(Records from a data source)
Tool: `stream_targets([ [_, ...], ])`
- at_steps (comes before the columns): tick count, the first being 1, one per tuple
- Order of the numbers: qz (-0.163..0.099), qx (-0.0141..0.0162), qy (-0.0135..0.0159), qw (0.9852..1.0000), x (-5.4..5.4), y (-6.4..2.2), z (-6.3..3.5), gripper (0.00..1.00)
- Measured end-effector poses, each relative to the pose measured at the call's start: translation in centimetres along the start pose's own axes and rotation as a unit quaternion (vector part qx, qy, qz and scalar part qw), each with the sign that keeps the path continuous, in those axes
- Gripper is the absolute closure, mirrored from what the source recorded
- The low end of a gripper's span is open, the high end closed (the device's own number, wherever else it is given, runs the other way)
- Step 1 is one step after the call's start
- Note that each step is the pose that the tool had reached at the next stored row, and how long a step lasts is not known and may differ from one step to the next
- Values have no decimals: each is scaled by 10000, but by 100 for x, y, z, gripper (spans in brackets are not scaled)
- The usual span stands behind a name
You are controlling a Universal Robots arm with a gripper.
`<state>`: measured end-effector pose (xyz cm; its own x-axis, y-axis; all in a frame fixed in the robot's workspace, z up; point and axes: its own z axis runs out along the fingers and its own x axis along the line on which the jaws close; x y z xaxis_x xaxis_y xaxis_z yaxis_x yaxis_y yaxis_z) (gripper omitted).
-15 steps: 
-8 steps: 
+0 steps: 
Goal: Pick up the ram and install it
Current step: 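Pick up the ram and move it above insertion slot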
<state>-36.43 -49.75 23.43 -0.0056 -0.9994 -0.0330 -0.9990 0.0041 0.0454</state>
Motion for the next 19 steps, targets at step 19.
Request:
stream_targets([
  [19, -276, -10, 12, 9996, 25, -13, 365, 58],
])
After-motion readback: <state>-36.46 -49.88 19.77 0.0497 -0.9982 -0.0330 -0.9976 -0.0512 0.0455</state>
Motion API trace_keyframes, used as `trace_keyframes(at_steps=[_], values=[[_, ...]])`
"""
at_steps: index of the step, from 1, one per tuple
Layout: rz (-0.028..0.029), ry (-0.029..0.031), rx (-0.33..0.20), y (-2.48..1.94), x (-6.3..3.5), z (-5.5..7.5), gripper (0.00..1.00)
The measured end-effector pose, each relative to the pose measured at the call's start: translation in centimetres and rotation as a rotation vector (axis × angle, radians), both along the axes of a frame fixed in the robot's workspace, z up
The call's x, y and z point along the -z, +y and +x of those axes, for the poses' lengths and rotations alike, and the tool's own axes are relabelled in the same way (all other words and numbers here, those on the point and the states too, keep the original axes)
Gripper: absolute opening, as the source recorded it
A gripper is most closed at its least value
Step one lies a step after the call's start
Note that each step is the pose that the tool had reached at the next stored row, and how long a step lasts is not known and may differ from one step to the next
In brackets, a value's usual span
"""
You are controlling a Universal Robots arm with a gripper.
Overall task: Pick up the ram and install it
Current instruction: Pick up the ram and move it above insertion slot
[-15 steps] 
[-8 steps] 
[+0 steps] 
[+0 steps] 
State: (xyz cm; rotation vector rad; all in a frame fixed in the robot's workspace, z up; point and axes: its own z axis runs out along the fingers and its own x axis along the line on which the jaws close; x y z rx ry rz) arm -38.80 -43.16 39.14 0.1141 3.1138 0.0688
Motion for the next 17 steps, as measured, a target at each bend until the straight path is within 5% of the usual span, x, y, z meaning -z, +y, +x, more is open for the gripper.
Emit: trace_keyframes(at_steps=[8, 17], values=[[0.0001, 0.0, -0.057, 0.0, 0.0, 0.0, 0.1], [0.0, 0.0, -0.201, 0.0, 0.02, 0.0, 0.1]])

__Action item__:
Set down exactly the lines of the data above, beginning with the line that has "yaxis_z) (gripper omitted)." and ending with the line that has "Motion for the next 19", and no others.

__Your solution__:
`<state>`: measured end-effector pose (xyz cm; its own x-axis, y-axis; all in a frame fixed in the robot's workspace, z up; point and axes: its own z axis runs out along the fingers and its own x axis along the line on which the jaws close; x y z xaxis_x xaxis_y xaxis_z yaxis_x yaxis_y yaxis_z) (gripper omitted).
-15 steps: 
-8 steps: 
+0 steps: 
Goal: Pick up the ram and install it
Current step: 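Pick up the ram and move it above insertion slot
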<state>-36.43 -49.75 23.43 -0.0056 -0.9994 -0.0330 -0.9990 0.0041 0.0454</state>
Motion for the next 19 steps, targets at step 19.

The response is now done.